Aragon, Wanda
Wanda (Torivio) Aragon was born into Acoma Pueblo in November, 1948. Wanda and her older sister, Lilly Maria Salvador, learned how to make pottery through watching and working their mother, Frances Pino Torivio.
Wanda started making pottery for the marketplace around 1965. She made her first storyteller in the early 1970s. Over the years she made storage jars, wedding vases, bowls, owl figures, bird effigy pots, canteens, Nativities, miniatures and human figures. Her favorite designs were parrots, rainbows, deer-with-heart-lines, clouds and berry bushes.

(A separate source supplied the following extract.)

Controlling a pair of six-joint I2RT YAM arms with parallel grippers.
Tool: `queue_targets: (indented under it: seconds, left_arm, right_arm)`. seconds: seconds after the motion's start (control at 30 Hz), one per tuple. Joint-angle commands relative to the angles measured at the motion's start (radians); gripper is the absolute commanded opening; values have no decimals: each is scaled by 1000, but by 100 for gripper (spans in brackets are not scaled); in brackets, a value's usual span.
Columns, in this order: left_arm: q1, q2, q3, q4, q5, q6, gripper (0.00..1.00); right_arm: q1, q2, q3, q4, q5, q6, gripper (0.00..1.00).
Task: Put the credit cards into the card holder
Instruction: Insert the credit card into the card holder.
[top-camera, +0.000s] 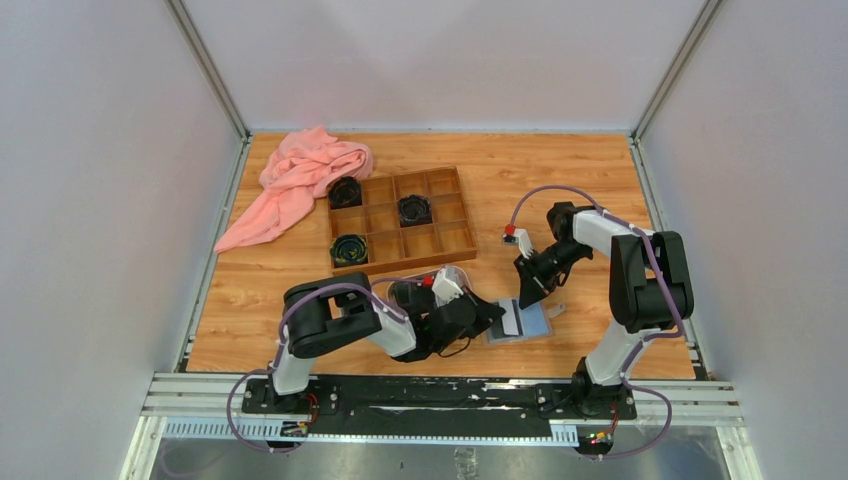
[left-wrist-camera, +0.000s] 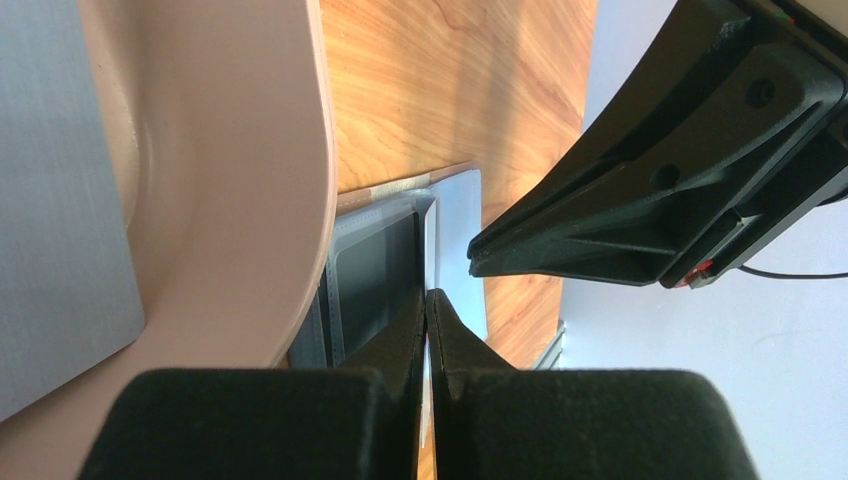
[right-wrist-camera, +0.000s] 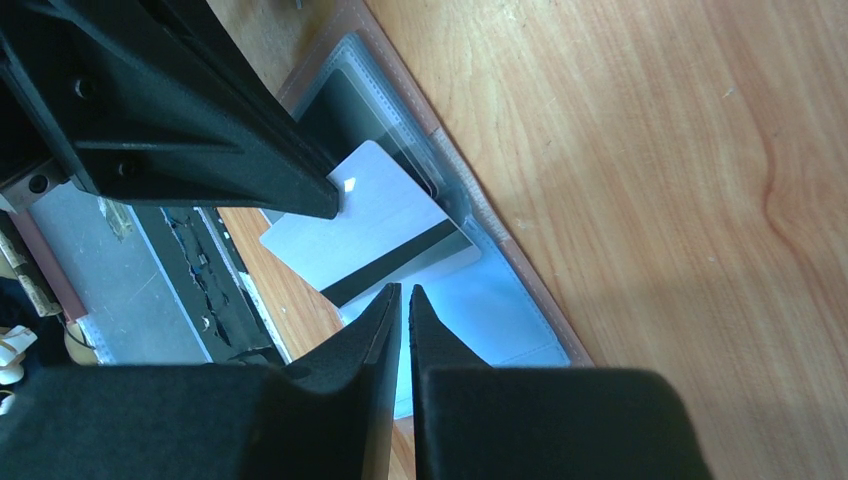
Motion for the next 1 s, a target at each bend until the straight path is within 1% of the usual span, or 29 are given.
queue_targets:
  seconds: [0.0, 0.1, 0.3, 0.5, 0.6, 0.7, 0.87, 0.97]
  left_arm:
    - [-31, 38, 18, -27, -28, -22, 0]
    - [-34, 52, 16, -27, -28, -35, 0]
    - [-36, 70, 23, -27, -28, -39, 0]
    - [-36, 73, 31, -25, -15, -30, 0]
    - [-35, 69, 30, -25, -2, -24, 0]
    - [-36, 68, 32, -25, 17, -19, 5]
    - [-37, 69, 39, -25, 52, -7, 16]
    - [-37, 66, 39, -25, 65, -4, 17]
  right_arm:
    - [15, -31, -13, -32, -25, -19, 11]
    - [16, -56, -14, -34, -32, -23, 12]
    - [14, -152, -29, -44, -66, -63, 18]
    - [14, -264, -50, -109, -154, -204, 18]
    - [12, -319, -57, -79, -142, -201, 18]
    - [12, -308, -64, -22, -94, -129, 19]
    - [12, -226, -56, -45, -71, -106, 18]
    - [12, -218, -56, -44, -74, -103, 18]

Wanda participated in her first Santa Fe Indian Market in the early 1970s. In 1975, she started winning a long series of First, Second, Third, Honorable Mention, Best of Division and Best of Class ribbons everywhere from Santa Fe Indian Market to the Southwest Museum in Los Angeles to the Heard Museum in Phoenix to the Eiteljorg Museum in Indianapolis and the Lawrence Indian Arts Show in Lawrence, KS.
Wanda’s work is on display at several museums around the world. She usually signs her pieces DZINATS’ITUWITS’A but sometimes she’ll sign W. Aragon and sometimes she’ll sign both.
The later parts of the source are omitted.